Required work: Restate word for word the span that opens with the line containing "Job: mark points on the white mattress" and closes with the final line of the data; give only those lines.
==================================================
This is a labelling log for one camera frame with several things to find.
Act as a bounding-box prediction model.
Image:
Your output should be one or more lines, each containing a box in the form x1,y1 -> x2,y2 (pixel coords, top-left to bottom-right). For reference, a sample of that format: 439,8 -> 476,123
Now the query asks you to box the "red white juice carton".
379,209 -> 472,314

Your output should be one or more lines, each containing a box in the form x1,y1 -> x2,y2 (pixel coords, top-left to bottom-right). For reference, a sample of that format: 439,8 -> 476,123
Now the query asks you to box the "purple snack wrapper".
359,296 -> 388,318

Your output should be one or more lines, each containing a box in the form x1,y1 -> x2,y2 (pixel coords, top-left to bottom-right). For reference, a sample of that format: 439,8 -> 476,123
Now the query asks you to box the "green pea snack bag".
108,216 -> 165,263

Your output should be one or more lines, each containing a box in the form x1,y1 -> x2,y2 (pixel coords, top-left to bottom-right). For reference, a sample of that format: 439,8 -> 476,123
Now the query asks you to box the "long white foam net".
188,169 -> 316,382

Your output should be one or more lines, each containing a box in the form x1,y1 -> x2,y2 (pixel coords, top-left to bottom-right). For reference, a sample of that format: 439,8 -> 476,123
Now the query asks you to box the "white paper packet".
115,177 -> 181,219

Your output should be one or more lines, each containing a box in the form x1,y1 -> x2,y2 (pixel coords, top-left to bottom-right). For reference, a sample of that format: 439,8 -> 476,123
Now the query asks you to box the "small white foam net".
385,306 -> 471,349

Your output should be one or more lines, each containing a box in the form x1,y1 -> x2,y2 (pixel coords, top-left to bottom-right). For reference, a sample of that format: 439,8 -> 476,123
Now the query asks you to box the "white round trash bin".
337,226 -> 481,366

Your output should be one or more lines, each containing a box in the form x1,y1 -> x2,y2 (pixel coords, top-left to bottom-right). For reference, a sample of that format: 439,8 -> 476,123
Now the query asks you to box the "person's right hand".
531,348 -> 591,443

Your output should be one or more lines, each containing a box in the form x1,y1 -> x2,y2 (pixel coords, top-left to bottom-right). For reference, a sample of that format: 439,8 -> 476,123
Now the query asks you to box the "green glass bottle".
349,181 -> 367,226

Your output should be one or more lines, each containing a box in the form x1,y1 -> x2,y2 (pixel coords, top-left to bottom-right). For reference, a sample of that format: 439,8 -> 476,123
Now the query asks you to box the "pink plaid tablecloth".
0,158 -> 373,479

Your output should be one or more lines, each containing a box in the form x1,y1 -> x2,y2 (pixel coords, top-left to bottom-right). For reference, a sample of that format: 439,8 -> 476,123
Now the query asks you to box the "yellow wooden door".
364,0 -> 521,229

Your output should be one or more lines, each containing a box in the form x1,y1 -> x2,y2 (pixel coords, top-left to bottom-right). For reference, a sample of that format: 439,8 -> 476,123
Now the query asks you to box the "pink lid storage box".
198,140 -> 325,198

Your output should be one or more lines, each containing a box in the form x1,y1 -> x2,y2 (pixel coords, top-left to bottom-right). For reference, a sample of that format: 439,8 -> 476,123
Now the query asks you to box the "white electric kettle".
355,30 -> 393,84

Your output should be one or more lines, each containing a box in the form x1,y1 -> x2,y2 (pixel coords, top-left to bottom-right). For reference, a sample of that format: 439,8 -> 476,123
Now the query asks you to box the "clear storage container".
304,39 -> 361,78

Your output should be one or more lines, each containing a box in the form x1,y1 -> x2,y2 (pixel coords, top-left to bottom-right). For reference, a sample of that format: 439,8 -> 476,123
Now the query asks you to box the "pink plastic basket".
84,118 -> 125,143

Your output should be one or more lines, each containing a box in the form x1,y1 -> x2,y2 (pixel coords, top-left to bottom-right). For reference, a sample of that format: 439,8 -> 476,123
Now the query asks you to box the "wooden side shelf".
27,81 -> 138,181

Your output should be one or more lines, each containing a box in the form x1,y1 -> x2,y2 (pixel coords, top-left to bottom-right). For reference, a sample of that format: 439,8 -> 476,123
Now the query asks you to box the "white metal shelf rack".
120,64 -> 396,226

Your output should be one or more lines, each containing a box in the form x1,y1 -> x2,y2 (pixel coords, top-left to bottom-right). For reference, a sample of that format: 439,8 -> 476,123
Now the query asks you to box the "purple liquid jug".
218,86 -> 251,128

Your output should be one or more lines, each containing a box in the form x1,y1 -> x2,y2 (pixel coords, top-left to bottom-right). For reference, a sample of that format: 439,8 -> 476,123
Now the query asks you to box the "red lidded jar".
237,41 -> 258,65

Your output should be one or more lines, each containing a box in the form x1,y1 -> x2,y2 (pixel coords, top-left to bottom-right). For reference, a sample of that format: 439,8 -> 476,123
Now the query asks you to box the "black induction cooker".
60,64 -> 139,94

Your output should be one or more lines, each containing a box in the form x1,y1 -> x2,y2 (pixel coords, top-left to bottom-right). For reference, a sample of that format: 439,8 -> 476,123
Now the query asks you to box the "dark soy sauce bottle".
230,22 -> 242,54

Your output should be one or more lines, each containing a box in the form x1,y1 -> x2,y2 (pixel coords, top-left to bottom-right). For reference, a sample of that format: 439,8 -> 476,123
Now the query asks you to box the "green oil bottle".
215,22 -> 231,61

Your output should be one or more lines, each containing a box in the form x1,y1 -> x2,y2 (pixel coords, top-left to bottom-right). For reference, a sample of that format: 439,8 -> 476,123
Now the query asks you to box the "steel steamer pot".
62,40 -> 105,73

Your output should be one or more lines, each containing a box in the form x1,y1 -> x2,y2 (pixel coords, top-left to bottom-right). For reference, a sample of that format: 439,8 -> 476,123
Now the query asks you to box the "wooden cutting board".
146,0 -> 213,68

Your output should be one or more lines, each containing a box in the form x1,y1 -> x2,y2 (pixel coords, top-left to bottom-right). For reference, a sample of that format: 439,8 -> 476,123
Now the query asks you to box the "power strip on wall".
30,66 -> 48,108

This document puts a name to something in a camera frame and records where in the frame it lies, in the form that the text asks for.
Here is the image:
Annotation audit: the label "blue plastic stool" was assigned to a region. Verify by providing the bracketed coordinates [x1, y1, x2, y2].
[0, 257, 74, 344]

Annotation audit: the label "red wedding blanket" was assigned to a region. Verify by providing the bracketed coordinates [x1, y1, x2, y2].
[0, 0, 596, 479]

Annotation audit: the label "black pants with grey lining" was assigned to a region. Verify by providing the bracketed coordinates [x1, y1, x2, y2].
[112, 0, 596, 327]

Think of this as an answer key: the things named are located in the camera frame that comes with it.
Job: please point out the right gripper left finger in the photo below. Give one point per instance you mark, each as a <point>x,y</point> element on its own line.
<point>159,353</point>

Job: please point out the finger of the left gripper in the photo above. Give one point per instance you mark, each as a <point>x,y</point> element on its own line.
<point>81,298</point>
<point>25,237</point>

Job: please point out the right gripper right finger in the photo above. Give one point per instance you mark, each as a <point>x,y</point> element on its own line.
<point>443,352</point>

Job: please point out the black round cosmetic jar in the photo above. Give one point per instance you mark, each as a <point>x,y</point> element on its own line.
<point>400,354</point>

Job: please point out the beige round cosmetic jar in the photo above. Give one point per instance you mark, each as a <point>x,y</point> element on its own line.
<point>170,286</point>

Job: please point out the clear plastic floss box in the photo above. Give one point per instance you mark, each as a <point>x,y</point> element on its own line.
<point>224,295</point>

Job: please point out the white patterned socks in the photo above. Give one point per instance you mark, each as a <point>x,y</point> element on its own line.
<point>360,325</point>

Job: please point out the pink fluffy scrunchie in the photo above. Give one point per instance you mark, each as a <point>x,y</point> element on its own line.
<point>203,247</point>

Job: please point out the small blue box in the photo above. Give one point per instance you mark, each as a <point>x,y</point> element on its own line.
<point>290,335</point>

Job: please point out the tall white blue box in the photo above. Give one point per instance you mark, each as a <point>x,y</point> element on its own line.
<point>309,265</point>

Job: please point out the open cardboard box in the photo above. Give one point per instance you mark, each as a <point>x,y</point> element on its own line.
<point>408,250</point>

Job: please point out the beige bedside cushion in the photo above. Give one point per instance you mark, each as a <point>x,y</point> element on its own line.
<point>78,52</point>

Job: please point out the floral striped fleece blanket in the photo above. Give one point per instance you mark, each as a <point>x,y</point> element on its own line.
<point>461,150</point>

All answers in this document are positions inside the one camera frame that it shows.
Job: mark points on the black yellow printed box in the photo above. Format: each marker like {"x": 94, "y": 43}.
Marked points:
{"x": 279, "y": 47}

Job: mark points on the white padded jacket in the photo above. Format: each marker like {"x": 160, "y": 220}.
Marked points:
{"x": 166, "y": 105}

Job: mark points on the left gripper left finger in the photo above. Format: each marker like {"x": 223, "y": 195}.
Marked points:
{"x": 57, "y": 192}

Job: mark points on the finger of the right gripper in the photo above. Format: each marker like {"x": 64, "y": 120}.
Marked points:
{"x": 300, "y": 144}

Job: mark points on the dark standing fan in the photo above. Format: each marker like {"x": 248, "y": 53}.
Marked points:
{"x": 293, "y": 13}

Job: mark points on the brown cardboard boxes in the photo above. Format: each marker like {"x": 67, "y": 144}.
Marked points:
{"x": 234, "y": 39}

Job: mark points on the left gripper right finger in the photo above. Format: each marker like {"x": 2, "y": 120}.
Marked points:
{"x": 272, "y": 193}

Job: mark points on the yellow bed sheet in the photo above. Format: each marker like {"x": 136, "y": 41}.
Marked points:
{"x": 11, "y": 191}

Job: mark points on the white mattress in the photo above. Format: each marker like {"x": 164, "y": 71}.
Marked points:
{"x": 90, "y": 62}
==================================================
Task result:
Job: mark points on the white mattress in the photo above. Format: each marker like {"x": 164, "y": 71}.
Marked points:
{"x": 90, "y": 62}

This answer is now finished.